• _EXERCISE_
Write out every line below that includes the word "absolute".

Dataset entries
::::

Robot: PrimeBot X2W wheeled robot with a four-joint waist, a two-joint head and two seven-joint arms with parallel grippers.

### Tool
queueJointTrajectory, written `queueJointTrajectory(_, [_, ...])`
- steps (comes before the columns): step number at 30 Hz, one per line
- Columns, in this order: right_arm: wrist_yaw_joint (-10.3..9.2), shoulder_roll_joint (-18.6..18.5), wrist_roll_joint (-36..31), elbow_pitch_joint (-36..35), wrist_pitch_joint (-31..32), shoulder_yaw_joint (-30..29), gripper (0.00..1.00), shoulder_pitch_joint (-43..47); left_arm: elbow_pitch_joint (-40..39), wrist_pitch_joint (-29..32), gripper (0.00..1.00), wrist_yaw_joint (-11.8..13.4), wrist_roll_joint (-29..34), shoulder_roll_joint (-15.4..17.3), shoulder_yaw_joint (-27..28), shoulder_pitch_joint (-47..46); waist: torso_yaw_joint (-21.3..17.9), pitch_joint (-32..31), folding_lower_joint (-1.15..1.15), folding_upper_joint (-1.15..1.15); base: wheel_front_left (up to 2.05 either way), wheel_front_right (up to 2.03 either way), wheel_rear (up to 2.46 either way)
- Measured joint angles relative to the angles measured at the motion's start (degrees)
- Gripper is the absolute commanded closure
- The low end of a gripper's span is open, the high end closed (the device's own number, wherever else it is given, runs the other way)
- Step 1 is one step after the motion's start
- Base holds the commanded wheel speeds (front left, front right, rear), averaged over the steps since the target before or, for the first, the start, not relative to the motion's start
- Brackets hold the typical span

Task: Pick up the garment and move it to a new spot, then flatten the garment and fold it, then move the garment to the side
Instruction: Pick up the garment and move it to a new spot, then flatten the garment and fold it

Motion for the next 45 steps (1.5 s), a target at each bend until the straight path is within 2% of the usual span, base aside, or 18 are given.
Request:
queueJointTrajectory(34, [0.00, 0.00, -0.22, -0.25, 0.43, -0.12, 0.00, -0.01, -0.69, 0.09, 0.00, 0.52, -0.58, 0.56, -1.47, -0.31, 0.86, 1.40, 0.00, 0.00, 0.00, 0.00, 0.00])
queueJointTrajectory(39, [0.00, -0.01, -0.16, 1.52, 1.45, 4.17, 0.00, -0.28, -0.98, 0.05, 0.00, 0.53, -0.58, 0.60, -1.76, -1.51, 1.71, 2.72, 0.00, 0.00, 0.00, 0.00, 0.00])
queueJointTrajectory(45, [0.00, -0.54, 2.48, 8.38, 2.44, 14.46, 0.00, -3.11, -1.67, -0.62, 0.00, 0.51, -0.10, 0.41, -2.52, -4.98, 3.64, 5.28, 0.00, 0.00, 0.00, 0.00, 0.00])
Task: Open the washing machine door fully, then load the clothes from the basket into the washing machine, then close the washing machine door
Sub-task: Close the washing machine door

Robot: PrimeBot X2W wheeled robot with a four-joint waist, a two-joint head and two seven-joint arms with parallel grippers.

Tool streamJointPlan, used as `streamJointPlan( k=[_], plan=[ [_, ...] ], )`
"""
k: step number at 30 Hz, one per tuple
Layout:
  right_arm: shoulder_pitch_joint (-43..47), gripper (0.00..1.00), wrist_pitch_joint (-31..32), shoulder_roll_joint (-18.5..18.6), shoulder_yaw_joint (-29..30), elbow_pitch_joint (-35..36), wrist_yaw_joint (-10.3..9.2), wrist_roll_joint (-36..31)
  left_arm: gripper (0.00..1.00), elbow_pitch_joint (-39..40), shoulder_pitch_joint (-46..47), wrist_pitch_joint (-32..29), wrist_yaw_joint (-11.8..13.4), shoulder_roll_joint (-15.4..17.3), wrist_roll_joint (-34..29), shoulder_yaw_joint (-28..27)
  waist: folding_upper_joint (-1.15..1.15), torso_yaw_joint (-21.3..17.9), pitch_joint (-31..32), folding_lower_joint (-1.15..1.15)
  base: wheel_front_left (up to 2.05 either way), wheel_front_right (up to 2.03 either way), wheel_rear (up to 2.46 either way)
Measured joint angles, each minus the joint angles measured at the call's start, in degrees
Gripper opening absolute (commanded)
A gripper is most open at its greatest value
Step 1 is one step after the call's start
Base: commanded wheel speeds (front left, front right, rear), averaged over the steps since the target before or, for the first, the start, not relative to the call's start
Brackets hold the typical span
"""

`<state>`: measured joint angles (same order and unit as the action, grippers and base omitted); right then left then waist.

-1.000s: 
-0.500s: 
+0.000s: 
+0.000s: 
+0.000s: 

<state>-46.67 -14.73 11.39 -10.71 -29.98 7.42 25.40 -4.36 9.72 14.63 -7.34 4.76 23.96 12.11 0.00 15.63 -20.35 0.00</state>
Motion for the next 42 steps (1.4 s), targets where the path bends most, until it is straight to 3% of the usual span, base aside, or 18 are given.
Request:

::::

• _SOLVED PROBLEM_
- Gripper is the absolute commanded closure
Gripper opening absolute (commanded)

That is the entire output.